## BRIEF
Search the lines of the records for the word "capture", and copy every line that has it.

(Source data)
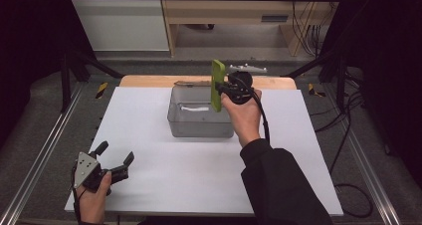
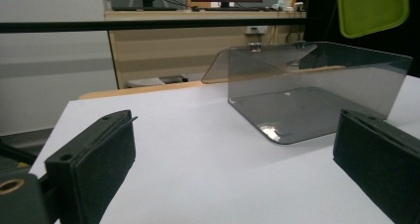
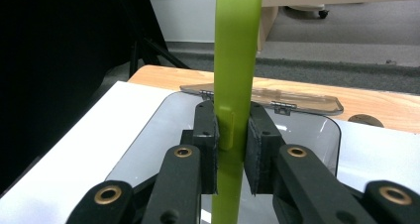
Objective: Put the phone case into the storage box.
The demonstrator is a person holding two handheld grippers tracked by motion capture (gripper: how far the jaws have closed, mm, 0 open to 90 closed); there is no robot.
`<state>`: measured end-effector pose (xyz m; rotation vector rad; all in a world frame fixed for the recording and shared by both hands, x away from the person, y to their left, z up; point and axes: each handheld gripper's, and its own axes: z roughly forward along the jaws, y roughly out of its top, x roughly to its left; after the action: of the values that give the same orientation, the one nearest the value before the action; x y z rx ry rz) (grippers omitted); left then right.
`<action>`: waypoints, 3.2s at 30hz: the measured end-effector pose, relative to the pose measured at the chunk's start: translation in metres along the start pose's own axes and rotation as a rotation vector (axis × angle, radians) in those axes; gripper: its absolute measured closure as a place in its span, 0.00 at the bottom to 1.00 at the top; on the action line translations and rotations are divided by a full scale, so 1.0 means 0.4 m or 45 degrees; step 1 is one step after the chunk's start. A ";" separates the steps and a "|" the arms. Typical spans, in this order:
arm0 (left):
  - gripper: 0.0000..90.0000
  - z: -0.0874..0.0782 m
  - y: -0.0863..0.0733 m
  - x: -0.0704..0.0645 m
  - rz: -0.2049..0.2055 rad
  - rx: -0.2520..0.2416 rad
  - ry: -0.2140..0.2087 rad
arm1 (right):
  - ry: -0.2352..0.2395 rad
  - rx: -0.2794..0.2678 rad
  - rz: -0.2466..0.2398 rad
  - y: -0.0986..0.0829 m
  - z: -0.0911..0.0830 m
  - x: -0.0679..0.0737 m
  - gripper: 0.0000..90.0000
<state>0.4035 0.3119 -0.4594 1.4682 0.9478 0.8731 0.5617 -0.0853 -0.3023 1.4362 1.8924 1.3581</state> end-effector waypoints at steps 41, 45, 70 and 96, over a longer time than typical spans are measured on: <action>0.03 0.003 -0.002 -0.010 0.057 0.031 -0.039 | -0.044 0.089 -0.034 -0.001 0.005 -0.065 0.86; 0.03 0.003 -0.002 -0.012 0.061 0.032 -0.052 | -0.054 0.096 -0.046 -0.002 0.006 -0.070 0.86; 0.03 0.007 -0.006 -0.008 -0.086 -0.044 -0.224 | -0.085 0.096 -0.044 -0.014 0.012 -0.078 0.86; 0.01 0.015 -0.007 -0.025 -0.035 -0.005 -0.243 | -0.157 0.204 -0.038 -0.038 0.043 -0.111 0.86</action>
<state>0.4046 0.3004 -0.4628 1.5027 0.8212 0.7005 0.5847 -0.1170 -0.3332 1.5233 1.9709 1.0994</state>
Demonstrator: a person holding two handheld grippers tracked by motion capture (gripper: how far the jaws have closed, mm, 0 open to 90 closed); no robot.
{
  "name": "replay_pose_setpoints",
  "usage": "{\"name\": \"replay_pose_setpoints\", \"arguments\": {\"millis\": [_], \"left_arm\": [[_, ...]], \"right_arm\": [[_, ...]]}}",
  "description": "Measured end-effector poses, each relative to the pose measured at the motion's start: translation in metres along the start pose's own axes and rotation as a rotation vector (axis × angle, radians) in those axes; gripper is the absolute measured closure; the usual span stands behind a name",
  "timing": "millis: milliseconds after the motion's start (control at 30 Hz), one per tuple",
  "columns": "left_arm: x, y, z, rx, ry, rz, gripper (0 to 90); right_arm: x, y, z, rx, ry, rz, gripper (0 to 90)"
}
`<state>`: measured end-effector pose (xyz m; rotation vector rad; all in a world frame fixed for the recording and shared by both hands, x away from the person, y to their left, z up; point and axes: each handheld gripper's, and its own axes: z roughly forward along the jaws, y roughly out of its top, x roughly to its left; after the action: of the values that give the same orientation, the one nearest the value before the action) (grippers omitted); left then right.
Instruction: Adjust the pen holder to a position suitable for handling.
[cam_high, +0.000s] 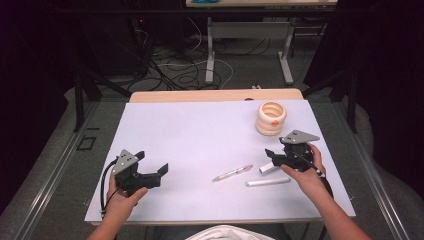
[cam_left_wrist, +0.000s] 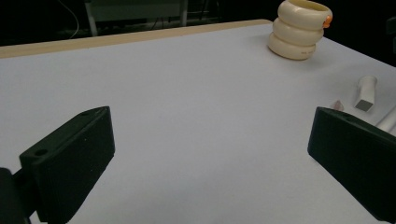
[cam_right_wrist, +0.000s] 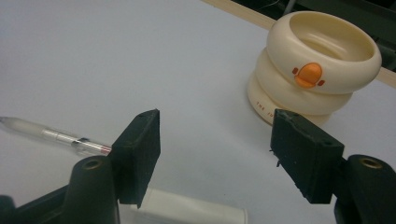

## SOLVED EXERCISE
The demonstrator is a person holding two handheld grippers tracked by motion capture (gripper: how far the jaws have closed, mm, 0 open to 90 closed); there is no robot.
Demonstrator: a person holding two handheld grippers tracked by motion capture (gripper: how far the jaws have closed, mm, 0 open to 90 closed); no robot.

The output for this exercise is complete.